まずは無印のPコンから。パシッ! という鞭の音から瞬間的に立ち上がる一楽章は変形ソナタ形式で展開部はジャズっぽい感じで明るいなかにもロマンチックな速いパッセージの短調的旋律も加わり木管・金管との軽やかな掛け合いが楽しい。二楽章は打って変わって静かなアダージオ、ピアノ独奏が長く感傷的な旋律が展開部には木管楽器が旋律を引き取って静かに進行。三楽章も変形ソナタ形式で一楽章と同様ジャズっぽい。オケの楽器が総動員で旋律を引き継ぎつつ壮大なリレーを見せる。カデンツァは短いトリルで締めはグランカッサの一発。
オケはクリーヴランド管@ブーレーズ、収録はTELARKの定番マソニック・オーディトリアム、独特の空間感が幻想的だ。
このCDの最終トラックは左手のためのPコン。これは戦争で右手を失ったピアニストであるヴィトゲンシュタインのために作られたとされる曲で前のPコンとほぼ同時期の作曲らしい。
一楽章だけの割と小規模な作品だが内部は三部構成となっていて、各々切れ目はないもののミニ三楽章形式、またはソナタ形式+展開部のミニ再現部付き単楽章形式と、どっちにも解釈出来る構成で、A→B→A'→B'には違いがなさそう。
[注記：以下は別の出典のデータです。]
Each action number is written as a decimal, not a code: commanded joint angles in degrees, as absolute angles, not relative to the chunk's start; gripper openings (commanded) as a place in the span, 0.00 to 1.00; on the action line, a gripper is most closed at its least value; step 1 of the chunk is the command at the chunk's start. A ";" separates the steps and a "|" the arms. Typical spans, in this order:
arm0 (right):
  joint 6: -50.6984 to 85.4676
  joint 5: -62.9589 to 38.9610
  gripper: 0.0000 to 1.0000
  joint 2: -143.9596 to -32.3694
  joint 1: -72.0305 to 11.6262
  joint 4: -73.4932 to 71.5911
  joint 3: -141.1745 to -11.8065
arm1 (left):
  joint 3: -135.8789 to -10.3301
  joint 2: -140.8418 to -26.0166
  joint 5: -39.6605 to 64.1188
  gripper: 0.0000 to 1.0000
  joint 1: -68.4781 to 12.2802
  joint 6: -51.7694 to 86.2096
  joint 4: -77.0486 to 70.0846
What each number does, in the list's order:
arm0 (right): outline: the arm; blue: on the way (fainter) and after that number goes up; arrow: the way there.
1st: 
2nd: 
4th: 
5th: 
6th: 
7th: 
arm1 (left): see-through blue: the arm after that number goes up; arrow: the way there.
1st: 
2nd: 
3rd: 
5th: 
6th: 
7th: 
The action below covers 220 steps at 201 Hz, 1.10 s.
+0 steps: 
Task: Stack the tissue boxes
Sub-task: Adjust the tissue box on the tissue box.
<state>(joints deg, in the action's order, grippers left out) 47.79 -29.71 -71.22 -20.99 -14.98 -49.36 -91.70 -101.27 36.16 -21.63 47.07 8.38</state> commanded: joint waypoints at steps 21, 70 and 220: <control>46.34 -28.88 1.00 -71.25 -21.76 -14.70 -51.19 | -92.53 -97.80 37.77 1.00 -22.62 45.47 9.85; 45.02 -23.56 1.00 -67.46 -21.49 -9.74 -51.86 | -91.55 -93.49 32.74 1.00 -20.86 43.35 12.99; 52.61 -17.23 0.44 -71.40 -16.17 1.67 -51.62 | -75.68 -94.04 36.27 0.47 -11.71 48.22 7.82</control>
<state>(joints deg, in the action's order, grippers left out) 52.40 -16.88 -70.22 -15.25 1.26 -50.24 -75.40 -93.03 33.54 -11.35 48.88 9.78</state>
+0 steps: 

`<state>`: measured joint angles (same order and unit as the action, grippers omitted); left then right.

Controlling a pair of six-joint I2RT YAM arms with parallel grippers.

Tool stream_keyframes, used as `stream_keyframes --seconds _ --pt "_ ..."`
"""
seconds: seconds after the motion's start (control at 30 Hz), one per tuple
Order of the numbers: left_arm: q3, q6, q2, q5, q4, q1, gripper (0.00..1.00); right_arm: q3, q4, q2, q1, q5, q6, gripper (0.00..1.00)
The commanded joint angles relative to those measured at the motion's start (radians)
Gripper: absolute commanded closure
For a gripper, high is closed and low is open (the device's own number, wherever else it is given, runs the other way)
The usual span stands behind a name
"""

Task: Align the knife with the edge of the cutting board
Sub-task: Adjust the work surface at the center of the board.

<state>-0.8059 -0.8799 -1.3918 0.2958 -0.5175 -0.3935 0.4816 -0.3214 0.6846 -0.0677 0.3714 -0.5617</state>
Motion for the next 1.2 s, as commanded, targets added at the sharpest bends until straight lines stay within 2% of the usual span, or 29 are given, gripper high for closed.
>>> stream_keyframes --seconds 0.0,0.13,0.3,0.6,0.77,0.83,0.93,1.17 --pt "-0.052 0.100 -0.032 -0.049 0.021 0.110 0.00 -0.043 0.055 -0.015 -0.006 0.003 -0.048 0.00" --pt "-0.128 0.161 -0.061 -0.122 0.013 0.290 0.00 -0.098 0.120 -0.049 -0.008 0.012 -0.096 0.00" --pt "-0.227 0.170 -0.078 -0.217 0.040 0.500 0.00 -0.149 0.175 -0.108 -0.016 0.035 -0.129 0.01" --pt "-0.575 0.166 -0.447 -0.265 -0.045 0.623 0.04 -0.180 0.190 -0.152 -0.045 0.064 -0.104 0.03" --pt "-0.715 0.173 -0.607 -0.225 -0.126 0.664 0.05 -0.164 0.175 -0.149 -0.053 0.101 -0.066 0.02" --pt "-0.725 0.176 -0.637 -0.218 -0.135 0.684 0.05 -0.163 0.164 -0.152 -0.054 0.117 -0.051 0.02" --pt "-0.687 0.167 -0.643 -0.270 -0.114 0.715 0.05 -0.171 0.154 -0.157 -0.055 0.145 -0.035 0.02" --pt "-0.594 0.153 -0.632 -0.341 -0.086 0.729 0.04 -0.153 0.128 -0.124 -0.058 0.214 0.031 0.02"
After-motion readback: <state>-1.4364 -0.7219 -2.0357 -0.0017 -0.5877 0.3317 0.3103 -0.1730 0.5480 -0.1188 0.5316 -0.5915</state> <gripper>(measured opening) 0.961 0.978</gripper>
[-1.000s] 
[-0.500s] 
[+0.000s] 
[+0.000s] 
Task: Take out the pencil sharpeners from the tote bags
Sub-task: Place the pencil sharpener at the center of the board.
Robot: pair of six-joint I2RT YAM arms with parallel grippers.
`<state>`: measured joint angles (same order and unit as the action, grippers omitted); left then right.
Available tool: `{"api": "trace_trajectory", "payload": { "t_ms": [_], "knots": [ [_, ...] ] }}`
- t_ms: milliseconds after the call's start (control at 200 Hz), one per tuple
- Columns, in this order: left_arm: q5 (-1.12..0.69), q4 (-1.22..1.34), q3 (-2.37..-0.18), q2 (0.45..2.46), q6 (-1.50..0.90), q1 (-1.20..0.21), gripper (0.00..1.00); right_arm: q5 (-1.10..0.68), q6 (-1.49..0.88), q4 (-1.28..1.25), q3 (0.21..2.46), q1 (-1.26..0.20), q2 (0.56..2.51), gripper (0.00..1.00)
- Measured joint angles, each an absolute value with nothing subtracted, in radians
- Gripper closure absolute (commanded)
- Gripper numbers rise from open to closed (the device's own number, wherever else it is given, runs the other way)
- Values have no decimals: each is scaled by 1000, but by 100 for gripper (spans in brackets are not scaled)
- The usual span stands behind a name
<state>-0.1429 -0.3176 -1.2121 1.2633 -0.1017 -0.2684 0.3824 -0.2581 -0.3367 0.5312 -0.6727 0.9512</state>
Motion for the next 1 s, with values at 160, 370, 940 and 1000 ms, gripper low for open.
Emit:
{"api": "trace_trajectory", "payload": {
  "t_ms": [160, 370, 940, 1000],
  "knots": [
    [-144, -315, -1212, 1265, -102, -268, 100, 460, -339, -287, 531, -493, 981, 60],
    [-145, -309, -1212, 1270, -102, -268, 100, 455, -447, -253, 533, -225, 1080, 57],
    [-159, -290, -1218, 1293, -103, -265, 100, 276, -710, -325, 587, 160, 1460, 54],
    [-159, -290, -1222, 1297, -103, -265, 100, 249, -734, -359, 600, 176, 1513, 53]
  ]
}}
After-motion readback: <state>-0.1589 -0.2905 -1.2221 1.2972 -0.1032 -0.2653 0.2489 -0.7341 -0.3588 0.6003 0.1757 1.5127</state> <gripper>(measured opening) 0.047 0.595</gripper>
コンバスとファゴット、バスクラリネットの低い重暗い旋律がレントで始まる異例の冒頭部は再生装置のローエンド再現性が試される注目の20秒間だ。この低音部のみのざわめきに終わりを告げるのはまたもやグランカッサの短いトレモロで、これは地震の地鳴りに似て恐怖をそそる。恐怖に息つく暇もなくオケはトゥッティへ徐々に駆け上り、その頂点でピアノがカデンツァで参戦、ツィマーマンの叩くスタインウェイは剛直で良く謳う。割と分かりやすいオケの旋律が独特のピアニズムに満ちたカデンツァで層状に挟まれるという、いわば音のミルフィーユ状態のままリリカルで短いフィナーレを迎える
聴いているとこれが左手だけで演奏されているとはとても思えない。これを左手で弾きこなしてしまうツィマーマンの超絶技巧も凄いがこんな曲を書いてしまうラヴェルもまた凄いものだ。
バンドルの佳作、高雅で感傷的なワルツについては後日改めて取り上げたい。